26/04/2012 07:28 BST | Updated 26/06/2012 06:12 BST

The Vaccine Revolution

There has been an unwritten rule that it can take 15 years or longer between the introduction of new life-saving vaccines in rich countries and their widespread use in the poorest nations. It's a tragic and unnecessary time-lag that has cost the lives of many millions of children.

But national celebrations in Ghana this week to mark the introduction of two new vaccines highlight how this shameful gap is rapidly being closed. It is another exciting chapter in a story of leadership - and partnership - transforming health in the developing world.

Ghana, in fact, already has an impressive immunization program. But it is determined to go further by protecting against the world's two biggest killers of children - severe diarrhea and pneumonia.

So this week it is introducing both the rotavirus vaccine which protects against diarrhea and the pneumococcal vaccine which targets the primary cause of pneumonia. It is an historic milestone. No other African country has introduced these vaccines simultaneously. Ghana has every reason to be proud and to celebrate.

But what is also significant is that these sophisticated vaccines are being introduced so soon after their first use in the developed world. The 13 strain pneumococcal vaccine, for example, was first used in Europe only a couple of years ago. Even more remarkable, it is already protecting children in 14 other developing countries.

This is hugely important. The protective power of vaccines is vital in every society, rich or poor. But their impact is even greater in developing countries because the quality of basic health services varies so drastically.

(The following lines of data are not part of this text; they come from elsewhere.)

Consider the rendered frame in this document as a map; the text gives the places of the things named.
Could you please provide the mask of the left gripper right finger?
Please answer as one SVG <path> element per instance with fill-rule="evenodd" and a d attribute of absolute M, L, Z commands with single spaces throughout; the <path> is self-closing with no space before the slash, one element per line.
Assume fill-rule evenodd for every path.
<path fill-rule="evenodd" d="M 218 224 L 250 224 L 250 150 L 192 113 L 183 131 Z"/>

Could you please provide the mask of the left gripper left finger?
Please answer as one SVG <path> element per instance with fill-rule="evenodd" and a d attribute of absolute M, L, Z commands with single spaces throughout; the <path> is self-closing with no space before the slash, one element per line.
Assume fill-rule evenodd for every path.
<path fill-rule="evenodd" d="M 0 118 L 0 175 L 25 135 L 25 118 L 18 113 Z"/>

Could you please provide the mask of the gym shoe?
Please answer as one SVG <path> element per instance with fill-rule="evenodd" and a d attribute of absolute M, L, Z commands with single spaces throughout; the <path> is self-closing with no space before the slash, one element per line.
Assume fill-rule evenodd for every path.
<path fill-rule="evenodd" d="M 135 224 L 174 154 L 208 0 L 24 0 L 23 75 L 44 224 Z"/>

Yet until recently, the countries which most needed these life-saving vaccines were all too often the least able to offer this protection to their citizens. Developing nations could not obtain the vaccines in the quantity they needed at a price they could afford. The result was not just millions of unnecessary deaths but a major brake on economic and social development.

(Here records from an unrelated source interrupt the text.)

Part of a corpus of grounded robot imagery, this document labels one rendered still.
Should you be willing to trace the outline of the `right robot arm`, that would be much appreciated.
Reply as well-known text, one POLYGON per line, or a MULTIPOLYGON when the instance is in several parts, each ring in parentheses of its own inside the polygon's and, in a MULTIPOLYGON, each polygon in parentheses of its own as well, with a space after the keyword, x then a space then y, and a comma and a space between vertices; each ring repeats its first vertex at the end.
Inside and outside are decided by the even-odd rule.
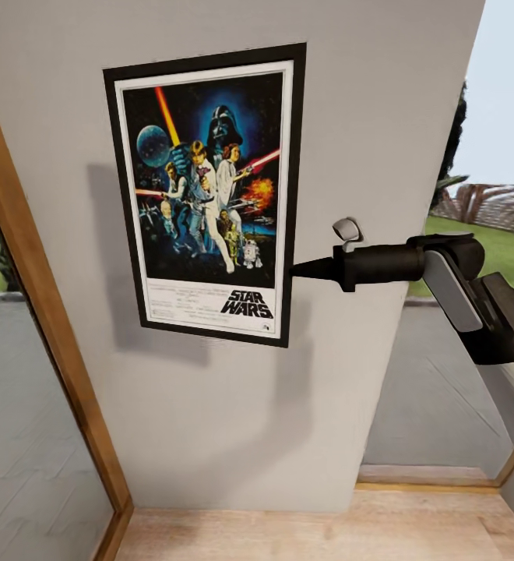
POLYGON ((502 417, 514 446, 514 288, 500 272, 477 278, 484 247, 469 231, 412 236, 406 244, 369 245, 360 221, 348 216, 333 225, 345 241, 333 258, 295 264, 294 277, 356 284, 424 279, 460 336, 502 417))

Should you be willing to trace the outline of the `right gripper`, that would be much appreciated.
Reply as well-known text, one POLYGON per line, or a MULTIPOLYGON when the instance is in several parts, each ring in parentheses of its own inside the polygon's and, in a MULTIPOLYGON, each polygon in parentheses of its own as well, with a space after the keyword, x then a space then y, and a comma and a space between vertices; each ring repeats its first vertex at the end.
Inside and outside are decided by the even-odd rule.
POLYGON ((391 283, 394 279, 396 253, 388 244, 357 247, 348 253, 343 245, 334 245, 333 252, 333 258, 295 264, 290 275, 339 282, 343 292, 355 292, 356 284, 391 283))

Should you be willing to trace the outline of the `poster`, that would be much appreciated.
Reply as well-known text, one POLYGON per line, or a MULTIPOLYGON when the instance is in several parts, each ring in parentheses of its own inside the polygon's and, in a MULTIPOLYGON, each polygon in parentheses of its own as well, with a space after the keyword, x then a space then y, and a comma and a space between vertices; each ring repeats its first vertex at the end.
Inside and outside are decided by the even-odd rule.
POLYGON ((306 54, 103 70, 142 328, 288 348, 306 54))

But thanks to the efforts of the GAVI Alliance - an unprecedented partnership of international agencies such as the World Health Organisation and UNICEF, the World Bank and the Bill & Melinda Gates Foundation, governments in the developing and developed world, vaccine producers, businesses and philanthropic foundations- the position has been transformed.

Huge strides have been made in lowering vaccine prices and producing quality vaccines in mass quantities. New producers in developing countries have emerged to provide more competition and guarantee supplies.

We have seen increased support from donors to help these efforts. Developing countries have made vaccination a major health priority, putting in place the systems to deliver immunization programs and helping fund the cost through their own resources. Almost all low income countries in the GAVI Alliance are now helping meet the cost of their vaccines.

The result has been that since the GAVI Alliance was set up in 2000, some 325 million additional children have been vaccinated against a wide variety of diseases, helping prevent over five million early deaths. Immunization rates in the world's poorest countries have risen to an average of 80 per cent. Ghana itself now vaccinates 94 percent of its children -- higher than in some richer countries.

The impact will go far beyond the immediate benefits to the children and their families. Healthier children can attend school and learn more effectively. They lead more productive lives. It is estimated that a one year increase in life expectancy increases labor productivity by four percent.

And compared to the cost of treating a disease and the loss of economic productivity over the long-term, vaccines provide tremendous value for money. They are easy to administer and, in most cases, offer permanent immunity. For example, for around US$7.50--less than the cost of a movie in most wealthy countries --three doses of the new pentavalent vaccine being used in many developing nations protects a child for life against five major deadly diseases.

I am delighted to be visiting Ghana this week as part of the celebrations and share the excitement about what is being achieved through vaccinations to improve global health.

I have worked in this field as a doctor and scientist now for over three decades. I don't think there has ever been a time when vaccines present greater opportunities. We can, for example, now vaccinate against the main causes of liver and cervical cancer. We could even be close to effective vaccines to combat malaria and eventually HIV/AIDS.

This week's vaccine introductions in Ghana show just what can be achieved through commitment, leadership and partnership. But we can't rest while 1.7 million children - one every 20 seconds - are still dying every year from diseases which we can prevent. We must step up our efforts so the vaccine revolution reaches every child everywhere.